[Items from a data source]
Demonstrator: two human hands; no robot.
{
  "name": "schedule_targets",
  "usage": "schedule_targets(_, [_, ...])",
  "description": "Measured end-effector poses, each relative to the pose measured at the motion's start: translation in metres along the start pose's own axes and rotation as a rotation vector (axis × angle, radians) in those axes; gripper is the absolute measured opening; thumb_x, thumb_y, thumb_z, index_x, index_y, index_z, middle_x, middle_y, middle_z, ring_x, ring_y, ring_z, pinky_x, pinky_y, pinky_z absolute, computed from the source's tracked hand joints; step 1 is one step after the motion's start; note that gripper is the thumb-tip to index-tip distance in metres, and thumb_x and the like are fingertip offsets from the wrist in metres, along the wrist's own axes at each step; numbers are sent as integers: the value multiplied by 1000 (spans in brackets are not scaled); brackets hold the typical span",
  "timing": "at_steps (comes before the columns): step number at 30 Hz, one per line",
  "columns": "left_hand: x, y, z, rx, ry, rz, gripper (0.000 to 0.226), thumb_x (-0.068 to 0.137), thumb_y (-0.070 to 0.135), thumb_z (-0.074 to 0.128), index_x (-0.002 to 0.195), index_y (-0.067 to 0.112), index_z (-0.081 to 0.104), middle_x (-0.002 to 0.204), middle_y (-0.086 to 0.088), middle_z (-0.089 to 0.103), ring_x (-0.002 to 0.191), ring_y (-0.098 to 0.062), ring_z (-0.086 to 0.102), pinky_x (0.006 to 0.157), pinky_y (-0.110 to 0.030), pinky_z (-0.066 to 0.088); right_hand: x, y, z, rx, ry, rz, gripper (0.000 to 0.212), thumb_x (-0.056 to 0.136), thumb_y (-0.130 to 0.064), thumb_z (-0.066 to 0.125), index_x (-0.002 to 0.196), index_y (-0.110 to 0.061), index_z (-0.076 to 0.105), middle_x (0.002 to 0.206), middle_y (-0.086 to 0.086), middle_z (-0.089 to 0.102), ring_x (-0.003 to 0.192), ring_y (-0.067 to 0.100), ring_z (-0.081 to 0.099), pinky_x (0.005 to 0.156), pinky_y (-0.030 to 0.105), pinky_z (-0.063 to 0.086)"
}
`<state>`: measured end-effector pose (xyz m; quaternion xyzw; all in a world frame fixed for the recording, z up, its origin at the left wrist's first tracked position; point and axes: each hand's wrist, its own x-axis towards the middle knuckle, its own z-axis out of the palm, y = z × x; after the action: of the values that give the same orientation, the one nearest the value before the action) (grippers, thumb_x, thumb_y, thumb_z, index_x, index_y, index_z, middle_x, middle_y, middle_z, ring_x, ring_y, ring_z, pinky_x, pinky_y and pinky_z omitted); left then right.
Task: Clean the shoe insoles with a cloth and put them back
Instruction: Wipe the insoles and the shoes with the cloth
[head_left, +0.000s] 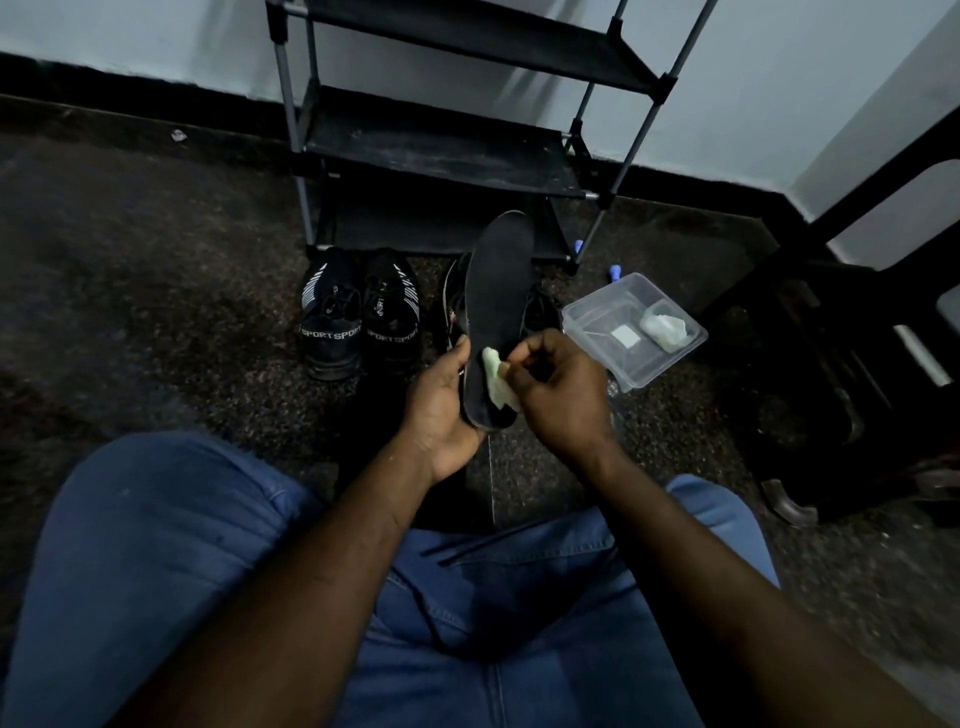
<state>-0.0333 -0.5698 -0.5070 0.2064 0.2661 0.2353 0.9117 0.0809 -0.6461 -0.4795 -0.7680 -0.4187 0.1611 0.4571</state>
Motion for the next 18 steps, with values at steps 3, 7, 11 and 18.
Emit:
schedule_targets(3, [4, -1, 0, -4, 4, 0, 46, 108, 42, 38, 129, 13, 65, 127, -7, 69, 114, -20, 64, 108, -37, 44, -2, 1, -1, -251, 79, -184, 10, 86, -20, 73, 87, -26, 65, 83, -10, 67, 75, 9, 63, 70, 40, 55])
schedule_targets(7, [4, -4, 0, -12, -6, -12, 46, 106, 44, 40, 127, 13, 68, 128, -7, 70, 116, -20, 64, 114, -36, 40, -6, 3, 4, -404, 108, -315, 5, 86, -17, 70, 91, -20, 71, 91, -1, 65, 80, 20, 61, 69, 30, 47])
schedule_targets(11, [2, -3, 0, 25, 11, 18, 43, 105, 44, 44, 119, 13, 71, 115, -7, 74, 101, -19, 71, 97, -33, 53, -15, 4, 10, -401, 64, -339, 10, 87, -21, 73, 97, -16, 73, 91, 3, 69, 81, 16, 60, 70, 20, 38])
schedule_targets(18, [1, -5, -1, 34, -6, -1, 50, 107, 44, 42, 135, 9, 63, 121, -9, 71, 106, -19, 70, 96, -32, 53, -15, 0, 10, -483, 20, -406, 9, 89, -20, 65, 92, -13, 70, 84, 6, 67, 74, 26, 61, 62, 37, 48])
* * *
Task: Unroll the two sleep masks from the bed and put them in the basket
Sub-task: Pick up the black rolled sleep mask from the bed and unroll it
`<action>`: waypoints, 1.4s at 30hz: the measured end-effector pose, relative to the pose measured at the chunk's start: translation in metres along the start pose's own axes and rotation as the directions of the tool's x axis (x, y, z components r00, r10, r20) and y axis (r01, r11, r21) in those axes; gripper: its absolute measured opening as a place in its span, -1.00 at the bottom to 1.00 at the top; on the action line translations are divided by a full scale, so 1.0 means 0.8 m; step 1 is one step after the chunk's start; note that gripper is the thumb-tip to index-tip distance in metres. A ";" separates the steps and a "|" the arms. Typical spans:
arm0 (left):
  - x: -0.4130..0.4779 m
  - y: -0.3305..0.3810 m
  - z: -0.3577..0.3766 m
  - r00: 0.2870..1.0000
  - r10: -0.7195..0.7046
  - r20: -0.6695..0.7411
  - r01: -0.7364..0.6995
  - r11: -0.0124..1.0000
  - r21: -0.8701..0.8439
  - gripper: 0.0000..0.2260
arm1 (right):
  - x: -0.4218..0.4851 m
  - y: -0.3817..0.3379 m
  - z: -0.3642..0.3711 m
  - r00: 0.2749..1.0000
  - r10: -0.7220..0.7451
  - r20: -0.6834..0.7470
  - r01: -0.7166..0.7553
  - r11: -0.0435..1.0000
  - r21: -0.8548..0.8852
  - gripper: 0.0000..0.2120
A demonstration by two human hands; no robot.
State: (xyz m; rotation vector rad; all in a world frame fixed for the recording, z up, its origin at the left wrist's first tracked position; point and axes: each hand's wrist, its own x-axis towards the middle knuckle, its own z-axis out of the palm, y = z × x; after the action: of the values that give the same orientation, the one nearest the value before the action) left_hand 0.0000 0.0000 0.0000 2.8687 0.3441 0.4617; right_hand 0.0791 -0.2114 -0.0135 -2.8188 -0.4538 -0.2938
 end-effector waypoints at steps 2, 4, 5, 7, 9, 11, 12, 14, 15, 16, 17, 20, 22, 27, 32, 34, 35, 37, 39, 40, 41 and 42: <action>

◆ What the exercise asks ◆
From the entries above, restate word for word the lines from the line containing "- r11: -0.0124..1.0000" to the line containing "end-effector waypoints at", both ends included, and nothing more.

◆ Your solution ◆
  - r11: -0.0124..1.0000
  - r21: -0.8701..0.8439
  - gripper: 0.0000..0.2260
arm1 (right):
  - x: -0.4218..0.4851 m
  - y: -0.3817..0.3379 m
  - z: -0.3642..0.3711 m
  - r00: 0.2749..1.0000
  - r10: -0.7220..0.7451
  - r20: -0.6834..0.7470
  - r01: -0.7166..0.7553
  - r11: -0.0435..1.0000
  - r21: -0.8548..0.8852
  - gripper: 0.0000..0.2120
A demonstration by two human hands; no robot.
State: (xyz m; rotation vector rad; all in a world frame fixed for the recording, z up, its origin at the left wrist's first tracked position; point and axes: each hand's wrist, its own x-axis towards the middle knuckle, its own z-axis out of the palm, y = z × x; after the action: of the values that give the same orientation, the one nearest the value before the action) left_hand 0.0000 0.0000 0.0000 2.8687 0.3441 0.4617; right_hand 0.0791 -0.2114 -0.0135 -2.8188 -0.4538 -0.2938
 end-effector waypoints at steps 2, 4, 5, 7, 9, 11, 12, 14, 15, 16, 17, 20, 22, 27, 32, 34, 35, 37, 39, 40, 41 and 42: <action>

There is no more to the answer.